State Space Models and the Kalman Filter
The EViews sspace (state space) object provides a straightforward, easy-to-use interface for specifying, estimating, and working with the results of your single or multiple equation dynamic system. EViews provides a wide range of specification, filtering, smoothing, and other forecasting tools which aid you in working with dynamic systems specified in state space form.
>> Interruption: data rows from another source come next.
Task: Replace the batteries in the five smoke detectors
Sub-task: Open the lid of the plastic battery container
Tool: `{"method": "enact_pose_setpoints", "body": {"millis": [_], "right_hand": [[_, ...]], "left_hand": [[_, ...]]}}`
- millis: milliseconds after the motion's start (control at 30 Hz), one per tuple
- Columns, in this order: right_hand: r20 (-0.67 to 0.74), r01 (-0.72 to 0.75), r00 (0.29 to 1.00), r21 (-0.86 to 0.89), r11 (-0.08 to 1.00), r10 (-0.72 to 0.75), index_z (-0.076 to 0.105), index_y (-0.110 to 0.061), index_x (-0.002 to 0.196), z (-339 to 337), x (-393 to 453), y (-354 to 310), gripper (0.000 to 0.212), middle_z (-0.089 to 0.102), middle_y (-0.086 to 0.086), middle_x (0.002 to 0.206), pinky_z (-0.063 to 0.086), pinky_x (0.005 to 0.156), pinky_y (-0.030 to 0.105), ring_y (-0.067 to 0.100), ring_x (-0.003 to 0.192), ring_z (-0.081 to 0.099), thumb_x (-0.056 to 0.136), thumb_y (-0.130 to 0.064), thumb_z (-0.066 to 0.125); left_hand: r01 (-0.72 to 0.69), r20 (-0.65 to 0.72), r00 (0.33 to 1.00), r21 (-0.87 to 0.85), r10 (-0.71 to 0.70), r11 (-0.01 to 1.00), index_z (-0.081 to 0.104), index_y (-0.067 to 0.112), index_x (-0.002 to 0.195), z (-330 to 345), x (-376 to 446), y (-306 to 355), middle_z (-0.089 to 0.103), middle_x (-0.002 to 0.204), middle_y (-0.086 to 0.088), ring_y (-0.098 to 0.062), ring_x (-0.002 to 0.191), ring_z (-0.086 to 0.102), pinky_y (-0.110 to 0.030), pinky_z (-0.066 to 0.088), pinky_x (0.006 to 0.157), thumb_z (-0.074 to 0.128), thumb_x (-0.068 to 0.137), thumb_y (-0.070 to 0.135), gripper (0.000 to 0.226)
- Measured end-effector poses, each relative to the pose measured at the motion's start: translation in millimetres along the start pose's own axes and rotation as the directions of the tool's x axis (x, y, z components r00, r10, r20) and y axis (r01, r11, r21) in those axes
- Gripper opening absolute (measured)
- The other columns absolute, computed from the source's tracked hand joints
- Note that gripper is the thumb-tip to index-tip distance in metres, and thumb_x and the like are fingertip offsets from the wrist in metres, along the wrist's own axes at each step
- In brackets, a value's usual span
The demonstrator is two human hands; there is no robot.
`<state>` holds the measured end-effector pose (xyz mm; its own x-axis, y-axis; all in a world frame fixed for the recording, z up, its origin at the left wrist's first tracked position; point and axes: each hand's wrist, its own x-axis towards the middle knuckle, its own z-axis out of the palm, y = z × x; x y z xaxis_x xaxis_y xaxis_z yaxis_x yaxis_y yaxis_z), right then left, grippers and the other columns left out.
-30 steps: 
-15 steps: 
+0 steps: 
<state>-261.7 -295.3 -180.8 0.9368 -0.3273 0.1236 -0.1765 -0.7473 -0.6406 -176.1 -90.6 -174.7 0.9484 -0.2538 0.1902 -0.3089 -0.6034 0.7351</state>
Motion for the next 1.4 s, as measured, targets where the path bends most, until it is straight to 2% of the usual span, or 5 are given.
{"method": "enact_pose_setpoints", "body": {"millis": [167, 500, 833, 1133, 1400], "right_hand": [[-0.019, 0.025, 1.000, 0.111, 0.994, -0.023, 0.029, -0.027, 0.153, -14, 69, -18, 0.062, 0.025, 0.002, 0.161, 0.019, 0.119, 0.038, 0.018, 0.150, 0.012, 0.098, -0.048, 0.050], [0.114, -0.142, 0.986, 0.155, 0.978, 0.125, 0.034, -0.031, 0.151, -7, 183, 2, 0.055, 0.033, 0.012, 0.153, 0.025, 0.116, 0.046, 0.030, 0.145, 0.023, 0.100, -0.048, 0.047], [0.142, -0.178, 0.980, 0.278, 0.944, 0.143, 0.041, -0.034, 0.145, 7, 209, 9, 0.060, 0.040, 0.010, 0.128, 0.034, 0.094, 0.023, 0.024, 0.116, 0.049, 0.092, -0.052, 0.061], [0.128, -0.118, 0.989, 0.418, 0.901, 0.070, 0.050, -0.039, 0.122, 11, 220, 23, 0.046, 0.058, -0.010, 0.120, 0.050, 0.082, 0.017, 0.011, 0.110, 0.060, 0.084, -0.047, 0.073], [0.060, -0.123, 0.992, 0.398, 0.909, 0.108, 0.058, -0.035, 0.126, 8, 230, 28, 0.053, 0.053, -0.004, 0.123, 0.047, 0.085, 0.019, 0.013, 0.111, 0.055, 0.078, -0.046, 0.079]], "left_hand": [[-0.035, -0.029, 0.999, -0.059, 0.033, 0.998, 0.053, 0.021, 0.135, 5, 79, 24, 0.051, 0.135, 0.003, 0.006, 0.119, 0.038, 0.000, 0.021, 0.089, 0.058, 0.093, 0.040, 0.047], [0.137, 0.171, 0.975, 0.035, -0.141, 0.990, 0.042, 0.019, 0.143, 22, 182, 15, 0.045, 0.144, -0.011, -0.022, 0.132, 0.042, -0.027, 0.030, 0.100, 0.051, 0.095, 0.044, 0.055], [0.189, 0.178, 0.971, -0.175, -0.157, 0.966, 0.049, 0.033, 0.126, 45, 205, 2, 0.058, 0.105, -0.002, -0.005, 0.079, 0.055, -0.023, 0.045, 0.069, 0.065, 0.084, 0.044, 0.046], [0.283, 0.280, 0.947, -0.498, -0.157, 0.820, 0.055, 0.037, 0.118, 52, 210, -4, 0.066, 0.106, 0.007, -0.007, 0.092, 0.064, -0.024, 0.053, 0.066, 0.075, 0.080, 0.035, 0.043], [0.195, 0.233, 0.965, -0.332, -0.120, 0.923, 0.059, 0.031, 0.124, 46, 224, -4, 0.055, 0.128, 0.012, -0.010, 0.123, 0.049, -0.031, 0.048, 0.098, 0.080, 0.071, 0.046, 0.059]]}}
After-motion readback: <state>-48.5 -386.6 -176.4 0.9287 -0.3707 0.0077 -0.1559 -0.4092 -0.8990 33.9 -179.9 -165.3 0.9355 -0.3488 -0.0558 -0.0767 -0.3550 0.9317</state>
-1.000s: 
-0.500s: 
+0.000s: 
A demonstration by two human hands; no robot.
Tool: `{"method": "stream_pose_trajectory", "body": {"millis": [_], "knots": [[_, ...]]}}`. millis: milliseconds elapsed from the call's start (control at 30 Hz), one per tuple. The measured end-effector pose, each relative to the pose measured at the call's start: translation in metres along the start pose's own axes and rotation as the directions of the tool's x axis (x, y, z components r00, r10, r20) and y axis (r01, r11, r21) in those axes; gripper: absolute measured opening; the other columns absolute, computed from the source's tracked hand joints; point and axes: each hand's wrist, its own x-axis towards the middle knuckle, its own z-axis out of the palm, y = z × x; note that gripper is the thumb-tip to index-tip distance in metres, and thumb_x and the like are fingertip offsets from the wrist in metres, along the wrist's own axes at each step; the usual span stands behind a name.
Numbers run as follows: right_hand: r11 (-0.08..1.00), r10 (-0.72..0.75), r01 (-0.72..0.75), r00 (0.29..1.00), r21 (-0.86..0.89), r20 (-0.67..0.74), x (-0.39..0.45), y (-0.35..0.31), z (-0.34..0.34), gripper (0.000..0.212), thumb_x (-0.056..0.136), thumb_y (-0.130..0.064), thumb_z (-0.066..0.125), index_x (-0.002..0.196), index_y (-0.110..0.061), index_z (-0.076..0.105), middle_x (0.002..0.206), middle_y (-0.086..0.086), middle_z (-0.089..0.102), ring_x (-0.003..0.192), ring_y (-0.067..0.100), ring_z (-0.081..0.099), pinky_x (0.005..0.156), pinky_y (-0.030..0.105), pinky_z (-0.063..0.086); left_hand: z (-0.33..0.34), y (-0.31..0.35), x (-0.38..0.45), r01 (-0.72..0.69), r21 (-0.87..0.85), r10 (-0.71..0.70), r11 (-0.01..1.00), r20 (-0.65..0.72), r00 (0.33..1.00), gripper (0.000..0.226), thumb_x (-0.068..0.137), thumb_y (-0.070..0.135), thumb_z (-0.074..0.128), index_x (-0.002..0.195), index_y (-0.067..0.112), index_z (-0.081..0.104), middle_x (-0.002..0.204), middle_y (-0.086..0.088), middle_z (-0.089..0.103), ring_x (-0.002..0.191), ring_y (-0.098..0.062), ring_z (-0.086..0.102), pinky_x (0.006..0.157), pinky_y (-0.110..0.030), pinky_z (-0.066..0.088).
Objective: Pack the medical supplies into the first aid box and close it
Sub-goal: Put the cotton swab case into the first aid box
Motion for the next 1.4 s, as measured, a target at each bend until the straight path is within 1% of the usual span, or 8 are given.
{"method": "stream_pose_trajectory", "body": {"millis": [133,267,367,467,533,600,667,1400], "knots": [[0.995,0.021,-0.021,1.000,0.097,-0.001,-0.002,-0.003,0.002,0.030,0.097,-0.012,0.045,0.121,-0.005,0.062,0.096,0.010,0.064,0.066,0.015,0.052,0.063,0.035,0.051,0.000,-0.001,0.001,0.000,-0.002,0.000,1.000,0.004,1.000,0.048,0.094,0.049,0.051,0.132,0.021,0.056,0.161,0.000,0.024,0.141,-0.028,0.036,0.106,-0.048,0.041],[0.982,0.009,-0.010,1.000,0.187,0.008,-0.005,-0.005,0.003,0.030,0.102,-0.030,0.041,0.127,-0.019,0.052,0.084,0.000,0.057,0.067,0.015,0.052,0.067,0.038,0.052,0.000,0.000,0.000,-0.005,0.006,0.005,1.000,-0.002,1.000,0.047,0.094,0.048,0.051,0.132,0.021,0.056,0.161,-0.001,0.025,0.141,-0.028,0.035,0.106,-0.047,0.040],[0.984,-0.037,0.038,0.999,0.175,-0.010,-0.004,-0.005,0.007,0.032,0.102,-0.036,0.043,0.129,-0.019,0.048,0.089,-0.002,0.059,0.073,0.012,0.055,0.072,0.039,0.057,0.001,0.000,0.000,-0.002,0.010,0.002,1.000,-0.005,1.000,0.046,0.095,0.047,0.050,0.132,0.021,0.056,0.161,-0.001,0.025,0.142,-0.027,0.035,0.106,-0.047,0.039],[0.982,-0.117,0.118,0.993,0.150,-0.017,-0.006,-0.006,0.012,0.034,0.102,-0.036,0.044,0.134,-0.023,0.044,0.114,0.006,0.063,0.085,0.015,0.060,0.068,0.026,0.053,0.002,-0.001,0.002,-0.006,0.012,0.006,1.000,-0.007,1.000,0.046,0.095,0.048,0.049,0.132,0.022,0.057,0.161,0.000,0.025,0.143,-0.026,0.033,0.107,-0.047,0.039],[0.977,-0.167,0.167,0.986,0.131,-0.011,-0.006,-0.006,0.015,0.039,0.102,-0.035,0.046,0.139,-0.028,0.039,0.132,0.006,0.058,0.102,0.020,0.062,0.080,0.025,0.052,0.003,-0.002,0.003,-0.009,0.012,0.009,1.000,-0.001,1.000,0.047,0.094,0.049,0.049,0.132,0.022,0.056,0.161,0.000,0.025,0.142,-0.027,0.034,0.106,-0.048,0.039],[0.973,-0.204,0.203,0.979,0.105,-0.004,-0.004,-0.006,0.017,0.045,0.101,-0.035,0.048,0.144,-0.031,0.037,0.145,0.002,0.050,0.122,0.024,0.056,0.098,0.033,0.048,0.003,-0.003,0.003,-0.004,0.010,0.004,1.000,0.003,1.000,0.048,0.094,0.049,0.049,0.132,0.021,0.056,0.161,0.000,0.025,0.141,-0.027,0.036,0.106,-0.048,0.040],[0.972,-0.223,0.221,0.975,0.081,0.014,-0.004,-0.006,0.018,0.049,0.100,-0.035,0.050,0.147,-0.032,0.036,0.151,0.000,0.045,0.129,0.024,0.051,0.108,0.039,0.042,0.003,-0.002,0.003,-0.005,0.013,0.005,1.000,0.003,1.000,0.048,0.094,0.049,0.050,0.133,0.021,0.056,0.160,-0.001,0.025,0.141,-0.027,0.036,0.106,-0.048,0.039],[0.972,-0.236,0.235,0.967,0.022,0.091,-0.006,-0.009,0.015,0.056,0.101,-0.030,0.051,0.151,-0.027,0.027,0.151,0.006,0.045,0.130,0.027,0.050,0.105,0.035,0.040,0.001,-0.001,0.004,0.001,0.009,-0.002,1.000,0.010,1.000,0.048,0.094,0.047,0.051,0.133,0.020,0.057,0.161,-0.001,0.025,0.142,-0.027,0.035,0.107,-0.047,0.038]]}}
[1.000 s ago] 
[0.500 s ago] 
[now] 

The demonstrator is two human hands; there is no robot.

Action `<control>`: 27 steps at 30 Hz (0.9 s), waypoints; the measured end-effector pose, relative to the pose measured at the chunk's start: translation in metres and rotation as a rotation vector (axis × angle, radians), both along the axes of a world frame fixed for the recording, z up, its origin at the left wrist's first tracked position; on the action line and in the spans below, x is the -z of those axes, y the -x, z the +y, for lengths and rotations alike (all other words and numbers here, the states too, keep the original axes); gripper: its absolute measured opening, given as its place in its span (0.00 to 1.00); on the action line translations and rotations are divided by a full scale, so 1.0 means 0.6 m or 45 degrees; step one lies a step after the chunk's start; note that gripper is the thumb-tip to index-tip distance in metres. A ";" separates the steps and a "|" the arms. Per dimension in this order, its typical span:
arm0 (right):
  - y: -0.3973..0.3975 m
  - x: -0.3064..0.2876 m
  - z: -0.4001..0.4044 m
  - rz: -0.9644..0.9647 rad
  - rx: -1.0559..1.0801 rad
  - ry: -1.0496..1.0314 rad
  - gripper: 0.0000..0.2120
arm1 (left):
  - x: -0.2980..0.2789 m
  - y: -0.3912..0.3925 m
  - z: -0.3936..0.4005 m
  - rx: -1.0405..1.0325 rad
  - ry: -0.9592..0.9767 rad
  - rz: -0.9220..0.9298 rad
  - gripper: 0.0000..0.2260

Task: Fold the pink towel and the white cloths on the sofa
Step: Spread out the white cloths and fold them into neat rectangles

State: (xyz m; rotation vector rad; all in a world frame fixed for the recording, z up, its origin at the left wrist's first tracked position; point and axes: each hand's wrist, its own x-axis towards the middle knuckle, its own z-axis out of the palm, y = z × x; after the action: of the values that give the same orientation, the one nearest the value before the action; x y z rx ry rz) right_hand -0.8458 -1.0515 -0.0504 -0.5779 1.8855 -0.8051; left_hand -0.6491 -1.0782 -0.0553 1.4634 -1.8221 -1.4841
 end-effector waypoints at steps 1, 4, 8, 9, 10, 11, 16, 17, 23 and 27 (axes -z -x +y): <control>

A wide range of time series models, including the classical linear regression model and ARIMA models, can be written and estimated as special cases of a state space specification. State space models have been applied in the econometrics literature to model unobserved variables: (rational) expectations, measurement errors, missing observations, permanent income, unobserved components (cycles and trends), and the non-accelerating rate of unemployment. Extensive surveys of applications of state space models in econometrics can be found in Hamilton (1994a, Chapter 13; 1994b) and Harvey (1989, Chapters 3, 4).
There are two main benefits to representing a dynamic system in state space form. First, the state space allows unobserved variables (known as the state variables) to be incorporated into, and estimated along with, the observable model. Second, state space models can be analyzed using a powerful recursive algorithm known as the Kalman (Bucy) filter. The Kalman filter algorithm has been used, among other things, to compute exact, finite sample forecasts for Gaussian ARMA models, multivariate (vector) ARMA models, MIMIC (multiple indicators and multiple causes), and time varying (random) coefficient models.